* **WORK TO COMPLETE**
Repeat each line of the material below exactly as it appears, minus any pictures.
** GIVEN MATERIAL follows **
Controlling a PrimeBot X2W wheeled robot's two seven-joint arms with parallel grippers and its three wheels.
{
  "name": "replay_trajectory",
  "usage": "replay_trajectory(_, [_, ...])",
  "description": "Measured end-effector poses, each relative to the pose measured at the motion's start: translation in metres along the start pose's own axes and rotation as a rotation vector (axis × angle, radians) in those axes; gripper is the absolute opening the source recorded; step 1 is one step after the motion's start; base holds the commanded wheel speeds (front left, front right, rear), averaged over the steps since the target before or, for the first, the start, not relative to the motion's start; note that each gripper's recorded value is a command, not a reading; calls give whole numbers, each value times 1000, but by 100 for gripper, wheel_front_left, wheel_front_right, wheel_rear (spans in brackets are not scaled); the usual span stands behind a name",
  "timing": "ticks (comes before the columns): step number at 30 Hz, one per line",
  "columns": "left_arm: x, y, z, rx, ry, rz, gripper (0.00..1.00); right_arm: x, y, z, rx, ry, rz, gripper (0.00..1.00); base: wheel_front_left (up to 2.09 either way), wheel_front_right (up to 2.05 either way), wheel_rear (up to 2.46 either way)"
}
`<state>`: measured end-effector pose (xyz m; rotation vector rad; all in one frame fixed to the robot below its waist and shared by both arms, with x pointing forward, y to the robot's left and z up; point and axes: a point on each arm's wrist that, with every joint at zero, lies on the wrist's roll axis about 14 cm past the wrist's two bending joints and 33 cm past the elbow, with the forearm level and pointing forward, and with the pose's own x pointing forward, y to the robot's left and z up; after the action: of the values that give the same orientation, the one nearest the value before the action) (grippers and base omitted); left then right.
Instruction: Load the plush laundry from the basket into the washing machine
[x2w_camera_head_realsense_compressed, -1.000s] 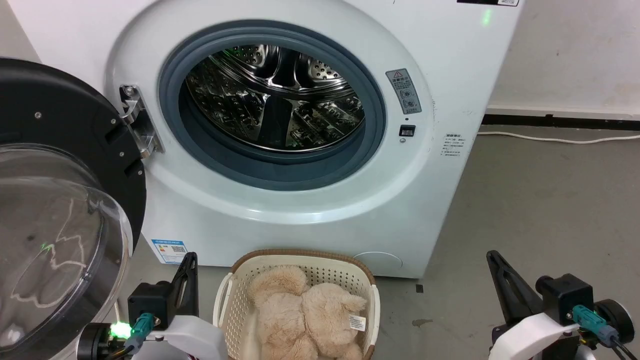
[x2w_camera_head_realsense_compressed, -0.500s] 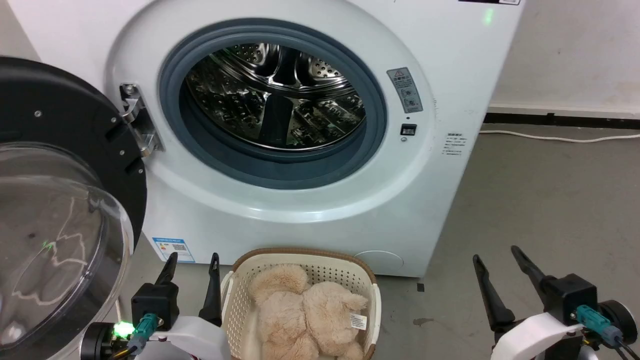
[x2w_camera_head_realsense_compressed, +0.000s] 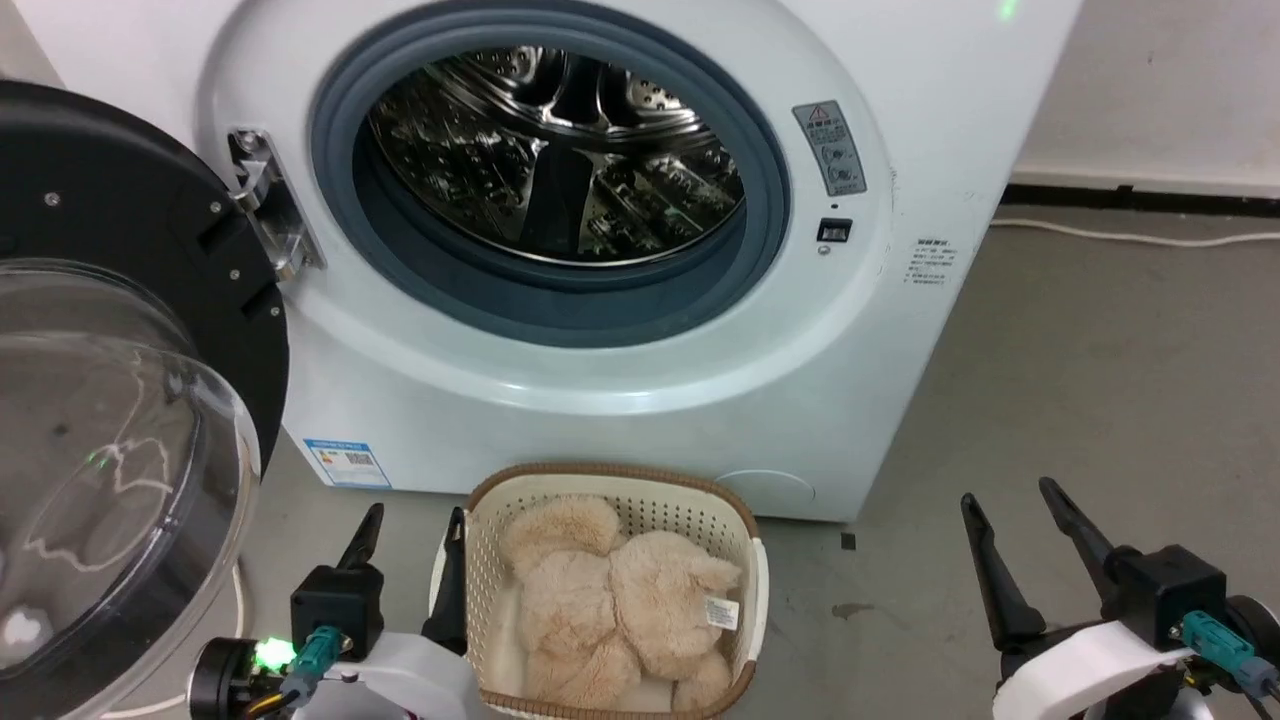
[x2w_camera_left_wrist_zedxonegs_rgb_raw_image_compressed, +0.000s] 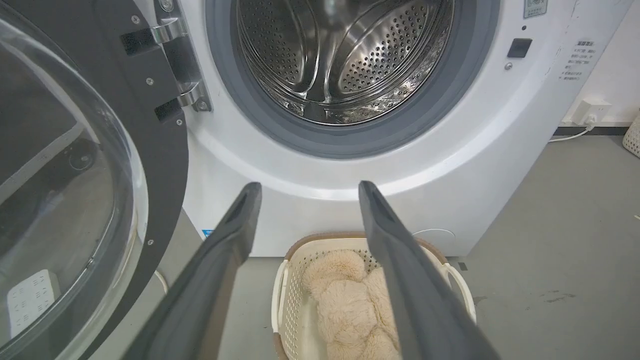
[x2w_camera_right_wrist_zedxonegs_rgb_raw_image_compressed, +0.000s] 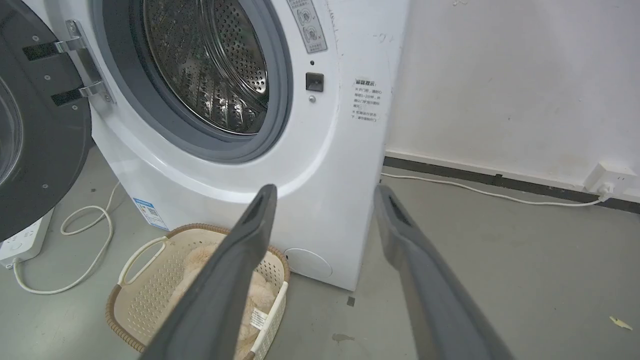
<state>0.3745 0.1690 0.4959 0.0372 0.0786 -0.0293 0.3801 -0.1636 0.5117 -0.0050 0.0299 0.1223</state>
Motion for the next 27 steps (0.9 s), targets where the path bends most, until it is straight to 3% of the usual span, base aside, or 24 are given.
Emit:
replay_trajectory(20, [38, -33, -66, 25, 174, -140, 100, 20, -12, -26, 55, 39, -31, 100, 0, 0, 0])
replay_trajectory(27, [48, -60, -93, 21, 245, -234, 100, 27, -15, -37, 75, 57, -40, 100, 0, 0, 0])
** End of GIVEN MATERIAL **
* **ANSWER**
Controlling a PrimeBot X2W wheeled robot's two seven-joint arms with parallel grippers and its three wheels.
{
  "name": "replay_trajectory",
  "usage": "replay_trajectory(_, [_, ...])",
  "description": "Measured end-effector poses, each relative to the pose measured at the motion's start: translation in metres along the start pose's own axes and rotation as a rotation vector (axis × angle, radians) in those axes; gripper is the absolute opening the source recorded; step 1 is one step after the motion's start; base holds the commanded wheel speeds (front left, front right, rear), averaged over the steps since the target before or, for the first, the start, not relative to the motion's start; note that each gripper's recorded value is a command, not a reading; calls give whole numbers, each value times 1000, but by 100 for gripper, wheel_front_left, wheel_front_right, wheel_rear (spans in brackets are not scaled); the usual span stands behind a name",
  "timing": "ticks (comes before the columns): step number at 30 Hz, one per line",
  "columns": "left_arm: x, y, z, rx, ry, rz, gripper (0.00..1.00); right_arm: x, y, z, rx, ry, rz, gripper (0.00..1.00); base: wheel_front_left (up to 2.09 either way), wheel_front_right (up to 2.05 either way), wheel_rear (up to 2.46 either way)"
}
`<state>`: measured end-effector pose (xyz m; rotation vector rad; all in one frame fixed to the robot below its waist and shared by both arms, with x pointing forward, y to the robot's left and z up; point and axes: a point on each arm's wrist that, with every joint at zero, lies on the wrist's roll axis about 14 cm past the wrist's two bending joints and 33 cm past the elbow, with the forearm level and pointing forward, and with the pose's own x pointing forward, y to the robot's left and z up; after the action: of the values that give the same orientation, the one nearest the value before the action) (grippers and base omitted); left then right.
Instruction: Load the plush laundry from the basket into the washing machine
[x2w_camera_head_realsense_compressed, -1.000s] 
[x2w_camera_head_realsense_compressed, -0.500s] 
[x2w_camera_head_realsense_compressed, +0.000s] 
[x2w_camera_left_wrist_zedxonegs_rgb_raw_image_compressed, +0.000s] 
[x2w_camera_right_wrist_zedxonegs_rgb_raw_image_compressed, +0.000s] 
<state>0.3745 0.1690 0.4959 0.0372 0.0786 -0.0293 0.3801 -0.1636 0.5117 -0.0050 0.0299 0.1223</state>
Motion for the next 27 steps (0.9 s), targets where the path bends most, until it is straight to 3% of the usual span, base aside, or 24 are given.
Emit:
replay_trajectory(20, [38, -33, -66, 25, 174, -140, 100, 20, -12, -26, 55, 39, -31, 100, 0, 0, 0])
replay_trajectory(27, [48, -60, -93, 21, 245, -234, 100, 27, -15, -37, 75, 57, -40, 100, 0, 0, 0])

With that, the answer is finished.